%%

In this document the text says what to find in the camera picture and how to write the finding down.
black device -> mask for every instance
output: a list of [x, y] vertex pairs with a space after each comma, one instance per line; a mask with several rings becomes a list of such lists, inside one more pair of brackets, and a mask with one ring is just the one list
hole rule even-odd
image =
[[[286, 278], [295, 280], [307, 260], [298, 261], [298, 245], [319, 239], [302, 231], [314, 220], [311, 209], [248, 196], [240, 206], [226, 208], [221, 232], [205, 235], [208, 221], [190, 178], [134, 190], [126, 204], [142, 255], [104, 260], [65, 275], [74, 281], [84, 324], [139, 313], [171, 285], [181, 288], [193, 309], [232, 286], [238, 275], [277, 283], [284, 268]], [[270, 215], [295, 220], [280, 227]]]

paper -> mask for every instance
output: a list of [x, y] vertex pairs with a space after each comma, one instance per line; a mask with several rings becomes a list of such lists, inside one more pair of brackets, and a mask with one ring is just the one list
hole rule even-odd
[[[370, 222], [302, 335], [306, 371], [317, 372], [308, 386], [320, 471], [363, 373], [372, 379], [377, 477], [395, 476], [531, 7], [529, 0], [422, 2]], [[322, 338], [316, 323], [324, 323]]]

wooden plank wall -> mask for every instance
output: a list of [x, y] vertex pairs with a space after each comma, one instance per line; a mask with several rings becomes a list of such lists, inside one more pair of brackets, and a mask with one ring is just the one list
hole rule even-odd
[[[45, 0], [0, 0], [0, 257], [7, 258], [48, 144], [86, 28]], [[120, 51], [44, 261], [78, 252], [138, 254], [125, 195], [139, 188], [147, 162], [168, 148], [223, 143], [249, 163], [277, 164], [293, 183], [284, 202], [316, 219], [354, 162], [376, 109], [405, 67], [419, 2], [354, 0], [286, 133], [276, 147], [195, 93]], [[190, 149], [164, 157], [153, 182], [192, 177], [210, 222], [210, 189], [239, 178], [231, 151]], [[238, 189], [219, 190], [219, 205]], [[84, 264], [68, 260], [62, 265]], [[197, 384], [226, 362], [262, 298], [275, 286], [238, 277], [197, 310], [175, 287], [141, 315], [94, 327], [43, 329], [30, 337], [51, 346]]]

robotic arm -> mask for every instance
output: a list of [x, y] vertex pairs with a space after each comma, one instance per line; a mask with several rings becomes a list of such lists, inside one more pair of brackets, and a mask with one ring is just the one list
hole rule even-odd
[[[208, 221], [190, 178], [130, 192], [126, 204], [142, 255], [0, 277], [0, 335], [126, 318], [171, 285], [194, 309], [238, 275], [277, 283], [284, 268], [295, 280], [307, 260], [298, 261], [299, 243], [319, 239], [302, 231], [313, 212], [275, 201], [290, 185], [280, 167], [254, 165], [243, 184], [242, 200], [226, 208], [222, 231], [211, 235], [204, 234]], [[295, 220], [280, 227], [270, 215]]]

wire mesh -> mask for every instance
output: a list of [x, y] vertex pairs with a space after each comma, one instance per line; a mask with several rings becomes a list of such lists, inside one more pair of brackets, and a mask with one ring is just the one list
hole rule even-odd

%%

Task goal »
Your answer must be the lines above, unchanged, from the first one through the line that holds "wooden plank wall -> mask for every instance", inclusive, and no others.

Solution »
In this document the text says what to find in the camera picture and how to write the finding down.
black device -> mask for every instance
output: a list of [x, y] vertex pairs with a space after each comma, one instance per line; a mask with several rings becomes a list of such lists, inside one more pair of brackets, and a mask with one ring is just the one list
hole rule even-odd
image =
[[[286, 278], [295, 280], [307, 260], [298, 261], [298, 245], [319, 239], [302, 231], [314, 220], [311, 209], [248, 196], [240, 206], [226, 208], [221, 232], [205, 235], [208, 221], [190, 178], [134, 190], [126, 204], [142, 255], [104, 260], [65, 275], [74, 281], [84, 324], [139, 313], [171, 285], [181, 288], [193, 309], [232, 286], [238, 275], [277, 283], [284, 268]], [[270, 215], [295, 220], [280, 227]]]

paper -> mask for every instance
output: a list of [x, y] vertex pairs with a space after each comma, one instance per line; a mask with several rings becomes a list of such lists, inside one more pair of brackets, and a mask with one ring is just the one list
hole rule even-odd
[[[370, 222], [302, 335], [306, 371], [317, 372], [308, 386], [320, 471], [363, 373], [372, 379], [377, 477], [395, 476], [531, 7], [529, 0], [422, 2]], [[322, 338], [316, 323], [324, 323]]]

wooden plank wall -> mask for every instance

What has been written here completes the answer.